Segment Open
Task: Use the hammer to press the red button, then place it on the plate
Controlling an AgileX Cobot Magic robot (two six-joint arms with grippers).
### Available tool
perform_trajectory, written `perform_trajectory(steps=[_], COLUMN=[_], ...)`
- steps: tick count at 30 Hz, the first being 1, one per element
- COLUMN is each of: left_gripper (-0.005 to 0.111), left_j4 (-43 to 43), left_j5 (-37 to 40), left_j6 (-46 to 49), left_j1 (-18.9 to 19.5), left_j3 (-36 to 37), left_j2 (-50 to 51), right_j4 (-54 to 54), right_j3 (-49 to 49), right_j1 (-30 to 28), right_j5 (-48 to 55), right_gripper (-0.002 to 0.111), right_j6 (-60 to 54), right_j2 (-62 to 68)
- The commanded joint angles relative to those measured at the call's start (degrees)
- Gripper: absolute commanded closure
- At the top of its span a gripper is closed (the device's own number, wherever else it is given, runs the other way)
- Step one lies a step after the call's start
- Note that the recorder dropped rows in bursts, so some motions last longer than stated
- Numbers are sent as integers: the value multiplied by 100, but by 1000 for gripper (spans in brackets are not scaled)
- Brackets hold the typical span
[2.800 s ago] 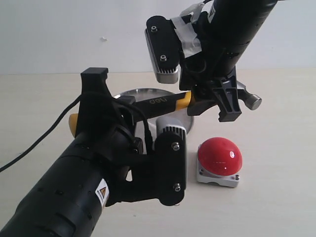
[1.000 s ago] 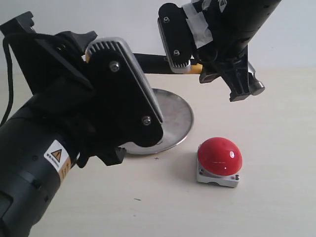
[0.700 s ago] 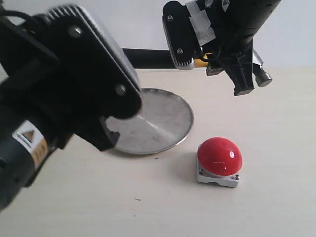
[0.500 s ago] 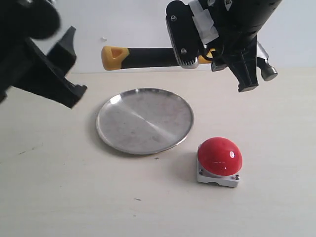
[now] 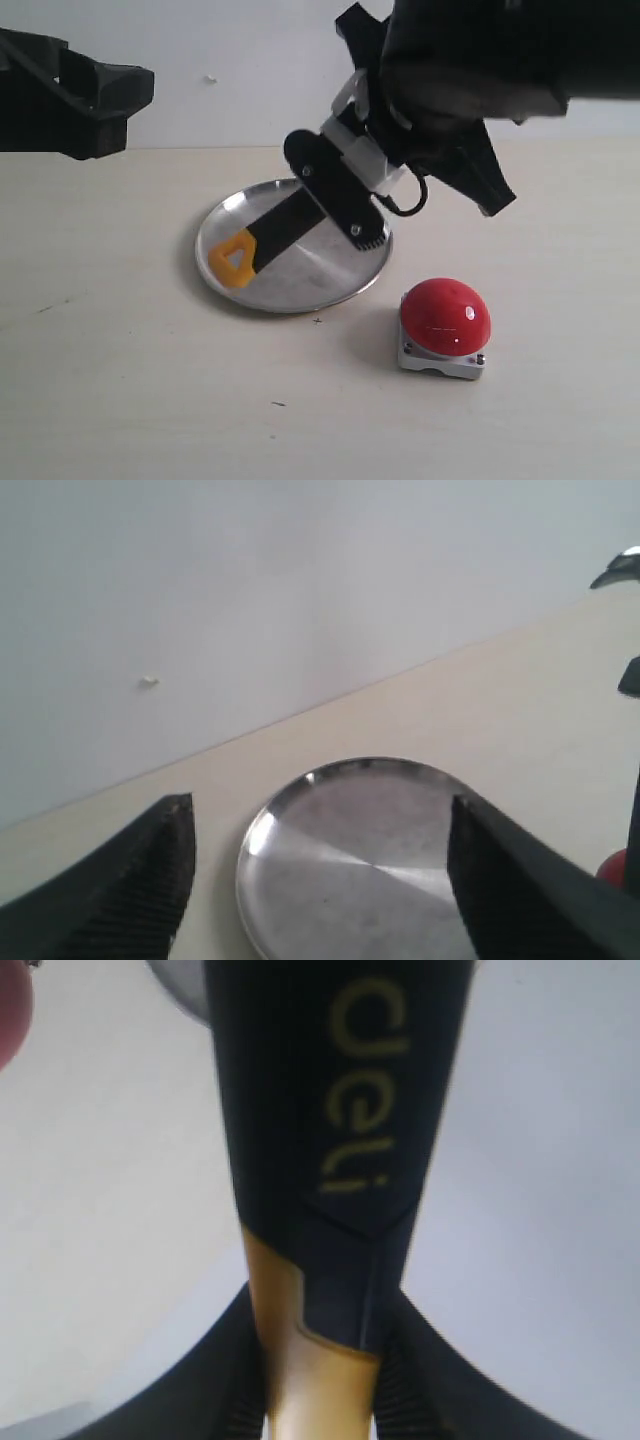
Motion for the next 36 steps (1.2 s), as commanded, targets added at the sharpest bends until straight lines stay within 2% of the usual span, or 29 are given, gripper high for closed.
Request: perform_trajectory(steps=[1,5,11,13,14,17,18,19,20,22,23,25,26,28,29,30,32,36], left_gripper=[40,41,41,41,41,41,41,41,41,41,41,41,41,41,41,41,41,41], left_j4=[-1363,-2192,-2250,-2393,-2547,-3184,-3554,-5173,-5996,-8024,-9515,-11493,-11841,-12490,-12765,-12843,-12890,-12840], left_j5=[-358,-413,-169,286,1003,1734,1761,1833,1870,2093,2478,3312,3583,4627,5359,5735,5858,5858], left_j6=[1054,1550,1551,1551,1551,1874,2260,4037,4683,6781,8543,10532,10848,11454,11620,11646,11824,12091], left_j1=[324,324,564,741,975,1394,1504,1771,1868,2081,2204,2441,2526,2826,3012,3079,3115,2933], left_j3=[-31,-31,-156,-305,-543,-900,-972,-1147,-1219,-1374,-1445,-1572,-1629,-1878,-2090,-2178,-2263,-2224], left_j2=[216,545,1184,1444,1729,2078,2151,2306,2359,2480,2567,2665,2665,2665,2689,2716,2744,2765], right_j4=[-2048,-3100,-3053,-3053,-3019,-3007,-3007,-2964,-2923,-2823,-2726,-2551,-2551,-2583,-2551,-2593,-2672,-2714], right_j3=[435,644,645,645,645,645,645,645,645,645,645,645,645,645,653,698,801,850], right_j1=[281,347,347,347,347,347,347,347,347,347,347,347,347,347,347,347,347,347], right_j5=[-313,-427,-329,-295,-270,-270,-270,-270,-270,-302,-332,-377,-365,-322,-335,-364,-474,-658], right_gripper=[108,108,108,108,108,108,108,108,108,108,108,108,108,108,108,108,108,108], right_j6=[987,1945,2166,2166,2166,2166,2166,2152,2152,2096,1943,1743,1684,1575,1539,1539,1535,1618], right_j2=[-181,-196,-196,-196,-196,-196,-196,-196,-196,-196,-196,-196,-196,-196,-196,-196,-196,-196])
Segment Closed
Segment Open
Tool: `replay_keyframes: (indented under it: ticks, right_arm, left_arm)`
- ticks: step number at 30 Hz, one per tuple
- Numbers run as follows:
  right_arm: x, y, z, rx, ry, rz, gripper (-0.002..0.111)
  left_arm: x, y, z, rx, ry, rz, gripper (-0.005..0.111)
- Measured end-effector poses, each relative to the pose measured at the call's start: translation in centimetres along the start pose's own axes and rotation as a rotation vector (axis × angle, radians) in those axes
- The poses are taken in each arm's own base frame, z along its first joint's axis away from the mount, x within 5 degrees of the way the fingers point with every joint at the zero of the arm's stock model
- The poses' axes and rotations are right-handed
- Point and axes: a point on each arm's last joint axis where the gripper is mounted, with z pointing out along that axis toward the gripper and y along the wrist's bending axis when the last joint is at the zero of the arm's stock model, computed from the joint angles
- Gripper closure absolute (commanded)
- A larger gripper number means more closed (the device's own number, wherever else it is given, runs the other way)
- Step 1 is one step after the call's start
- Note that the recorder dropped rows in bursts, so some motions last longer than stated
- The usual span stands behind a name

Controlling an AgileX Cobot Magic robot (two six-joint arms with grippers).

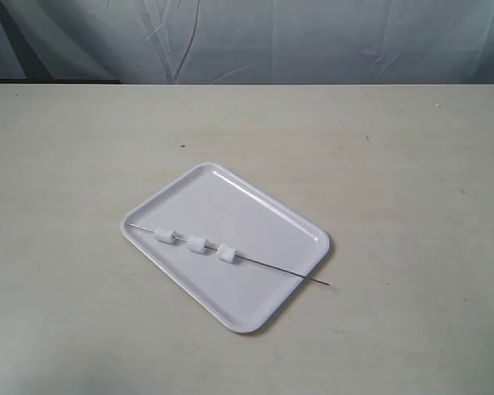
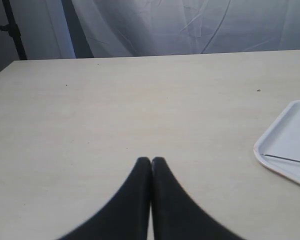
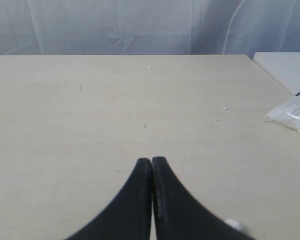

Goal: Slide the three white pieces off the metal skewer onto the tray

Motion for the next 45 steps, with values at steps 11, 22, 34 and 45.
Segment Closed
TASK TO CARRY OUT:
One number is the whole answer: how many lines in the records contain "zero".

YOUR RESPONSE:
2